● Dataset entries
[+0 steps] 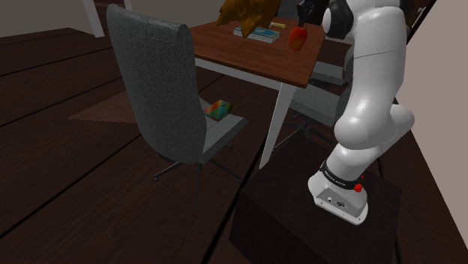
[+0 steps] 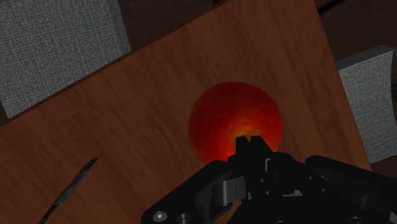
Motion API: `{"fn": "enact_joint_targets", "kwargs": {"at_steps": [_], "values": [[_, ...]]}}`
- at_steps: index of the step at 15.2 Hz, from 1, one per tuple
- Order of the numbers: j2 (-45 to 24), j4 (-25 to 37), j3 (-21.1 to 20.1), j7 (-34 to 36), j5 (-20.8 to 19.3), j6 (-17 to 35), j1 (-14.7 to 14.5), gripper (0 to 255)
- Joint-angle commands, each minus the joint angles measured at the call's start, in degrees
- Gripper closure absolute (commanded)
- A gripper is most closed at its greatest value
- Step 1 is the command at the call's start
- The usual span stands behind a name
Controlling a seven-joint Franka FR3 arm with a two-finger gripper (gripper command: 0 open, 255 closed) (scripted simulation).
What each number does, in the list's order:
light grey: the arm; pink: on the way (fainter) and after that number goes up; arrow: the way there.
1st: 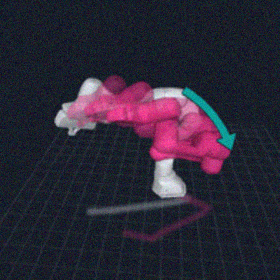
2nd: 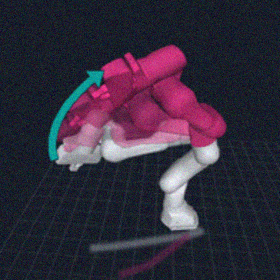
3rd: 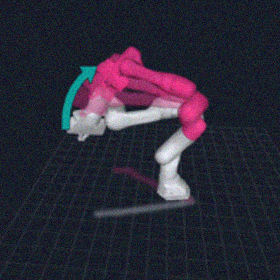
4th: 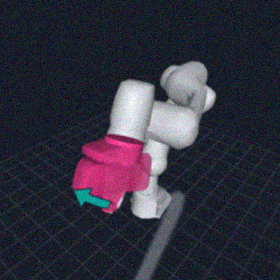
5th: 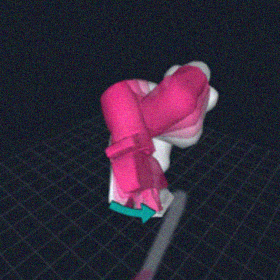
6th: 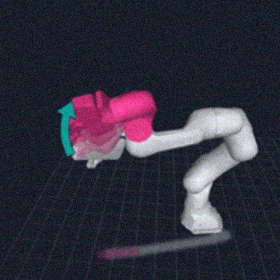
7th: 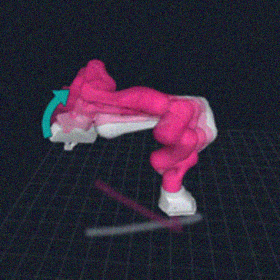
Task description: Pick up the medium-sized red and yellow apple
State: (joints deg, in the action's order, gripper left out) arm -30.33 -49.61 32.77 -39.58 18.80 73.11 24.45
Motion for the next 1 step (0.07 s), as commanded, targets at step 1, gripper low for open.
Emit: {"fn": "enact_joint_targets", "kwargs": {"at_steps": [1], "values": [[-0.54,1.47,-0.1,0.03,0.29,-0.92,0.55,255]]}}
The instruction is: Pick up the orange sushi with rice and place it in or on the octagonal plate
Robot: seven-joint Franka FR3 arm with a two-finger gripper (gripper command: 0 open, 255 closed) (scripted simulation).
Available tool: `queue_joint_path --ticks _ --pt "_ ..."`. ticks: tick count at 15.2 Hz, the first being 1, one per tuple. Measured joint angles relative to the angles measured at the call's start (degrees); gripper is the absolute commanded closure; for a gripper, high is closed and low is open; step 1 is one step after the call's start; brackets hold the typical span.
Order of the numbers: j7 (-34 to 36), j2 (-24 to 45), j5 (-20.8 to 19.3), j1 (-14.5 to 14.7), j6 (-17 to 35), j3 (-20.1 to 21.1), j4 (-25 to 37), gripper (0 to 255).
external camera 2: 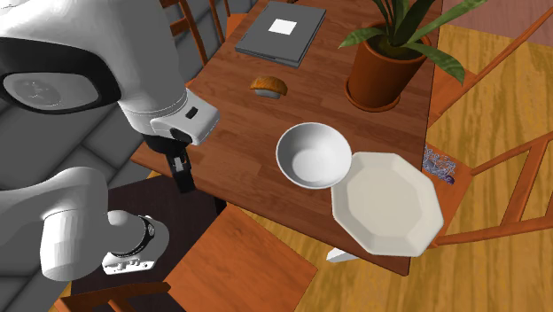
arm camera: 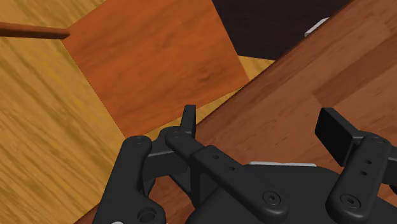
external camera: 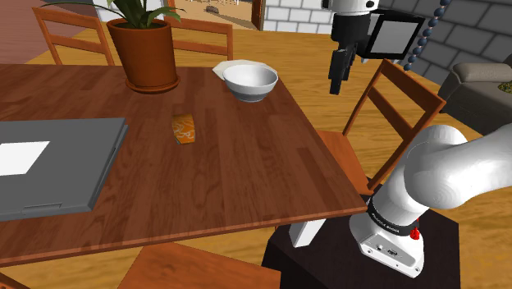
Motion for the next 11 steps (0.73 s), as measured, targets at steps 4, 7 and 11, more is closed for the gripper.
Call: queue_joint_path --ticks 4,7,11 --pt "3.9 1.6 2.3 0.3 2.2 2.4 -0.2 0" --pt "9.2 4.4 5.0 0.5 5.8 5.5 -0.2 0" --pt "16.4 9.5 8.1 0.7 10.0 9.8 2.1 0"
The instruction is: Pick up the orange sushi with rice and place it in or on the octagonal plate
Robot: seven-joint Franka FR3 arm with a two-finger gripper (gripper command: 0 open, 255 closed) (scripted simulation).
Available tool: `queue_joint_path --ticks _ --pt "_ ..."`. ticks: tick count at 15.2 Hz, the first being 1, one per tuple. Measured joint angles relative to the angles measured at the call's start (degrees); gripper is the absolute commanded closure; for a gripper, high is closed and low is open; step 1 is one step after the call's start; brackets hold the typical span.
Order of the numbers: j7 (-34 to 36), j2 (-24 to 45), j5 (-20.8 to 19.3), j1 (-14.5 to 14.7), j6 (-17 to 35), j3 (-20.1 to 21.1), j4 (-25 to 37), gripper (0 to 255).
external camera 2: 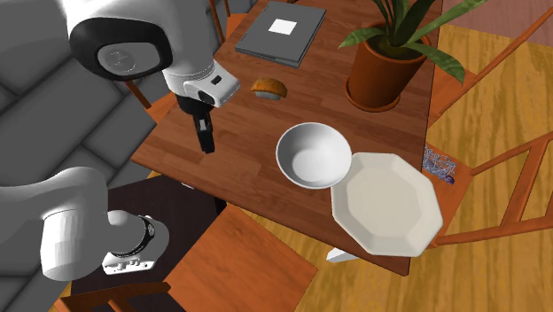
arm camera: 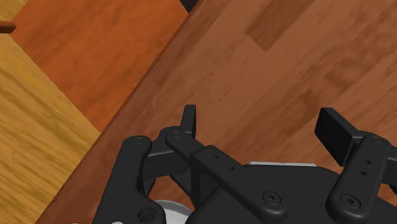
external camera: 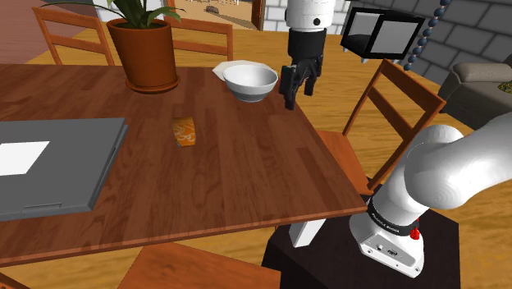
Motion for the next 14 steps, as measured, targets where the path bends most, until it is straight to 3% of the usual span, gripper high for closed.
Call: queue_joint_path --ticks 6,14 --pt "10.9 9.8 2.3 -0.3 7.3 6.3 4.7 0" --pt "26.1 25.6 -0.5 -1.0 14.1 13.3 16.4 0"
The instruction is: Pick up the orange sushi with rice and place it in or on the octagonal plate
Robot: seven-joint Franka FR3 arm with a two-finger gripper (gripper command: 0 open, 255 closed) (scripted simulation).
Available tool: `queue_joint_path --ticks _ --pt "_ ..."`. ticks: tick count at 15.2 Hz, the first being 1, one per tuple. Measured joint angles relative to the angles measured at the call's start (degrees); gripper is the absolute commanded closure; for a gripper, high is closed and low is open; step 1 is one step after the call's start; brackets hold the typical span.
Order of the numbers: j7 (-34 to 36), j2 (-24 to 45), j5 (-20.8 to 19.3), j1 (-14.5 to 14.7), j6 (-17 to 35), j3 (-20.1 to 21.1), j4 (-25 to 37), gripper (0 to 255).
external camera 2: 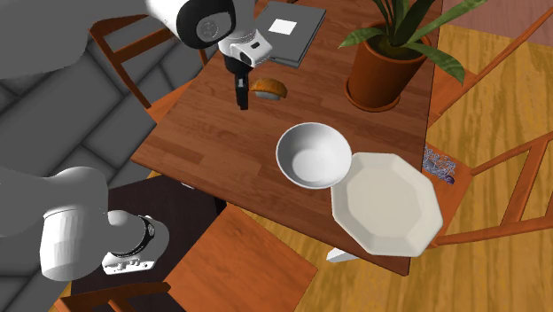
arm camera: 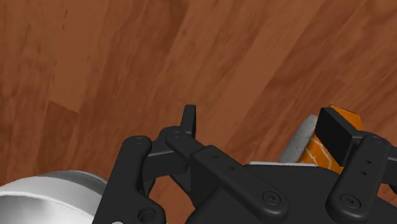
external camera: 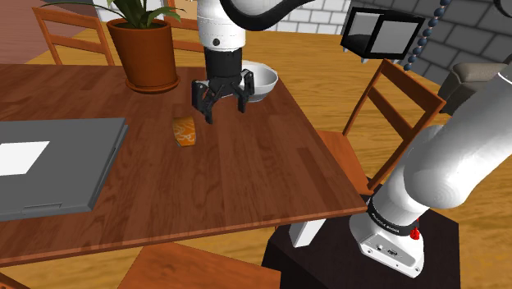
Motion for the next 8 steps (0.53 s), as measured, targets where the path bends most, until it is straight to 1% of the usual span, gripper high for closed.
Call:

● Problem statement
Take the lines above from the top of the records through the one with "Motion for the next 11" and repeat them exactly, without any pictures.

● Output of the task
[+0 steps] 
[+0 steps] 
Motion API: `{"fn": "enact_joint_targets", "kwargs": {"at_steps": [_], "values": [[_, ...]]}}`
- at_steps: index of the step at 15.2 Hz, from 1, one per tuple
- Order of the numbers: j2 (-45 to 24), j4 (-25 to 37), j3 (-21.1 to 20.1), j7 (-34 to 36), j5 (-20.8 to 19.3), j6 (-17 to 35), j1 (-14.7 to 14.5), gripper (0 to 255)
- Joint-angle commands, each minus the joint angles measured at the call's start, in degrees
- Gripper closure absolute (commanded)
- A gripper is most closed at its greatest value
- Step 1 is the command at the call's start
- The usual span stands behind a name
Controlling a seven-joint Franka FR3 arm with a two-finger gripper (gripper command: 0 open, 255 closed) (scripted simulation).
What each number does, in the list's order:
light grey: the arm; pink: on the way (fainter) and after that number goes up; arrow: the way there.
1st: 
2nd: 
3rd: 
4th: 
5th: 
6th: 
7th: 
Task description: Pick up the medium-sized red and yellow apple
State: (joints deg, in the action's order, gripper left out) arm -30.33 -49.61 32.77 -39.58 18.80 73.11 24.45
Motion for the next 1 step (0.07 s), as commanded, targets at step 1, gripper low for open.
Emit: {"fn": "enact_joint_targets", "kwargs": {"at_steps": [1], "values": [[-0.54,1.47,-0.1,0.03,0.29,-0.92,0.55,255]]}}
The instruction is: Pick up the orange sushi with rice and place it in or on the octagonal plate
Robot: seven-joint Franka FR3 arm with a two-finger gripper (gripper command: 0 open, 255 closed) (scripted simulation).
Available tool: `queue_joint_path --ticks _ --pt "_ ..."`. ticks: tick count at 15.2 Hz, the first being 1, one per tuple. Measured joint angles relative to the angles measured at the call's start (degrees); gripper is the absolute commanded closure; for a gripper, high is closed and low is open; step 1 is one step after the call's start; brackets hold the typical span.
Order of the numbers: j7 (-34 to 36), j2 (-24 to 45), j5 (-20.8 to 19.3), j1 (-14.5 to 14.7), j6 (-17 to 35), j3 (-20.1 to 21.1), j4 (-25 to 37), gripper (0 to 255).
external camera 2: 
arm camera: 
external camera: 
Motion for the next 11 steps (0.73 s), as measured, targets at steps 4, 7 and 11, more is closed for the gripper.

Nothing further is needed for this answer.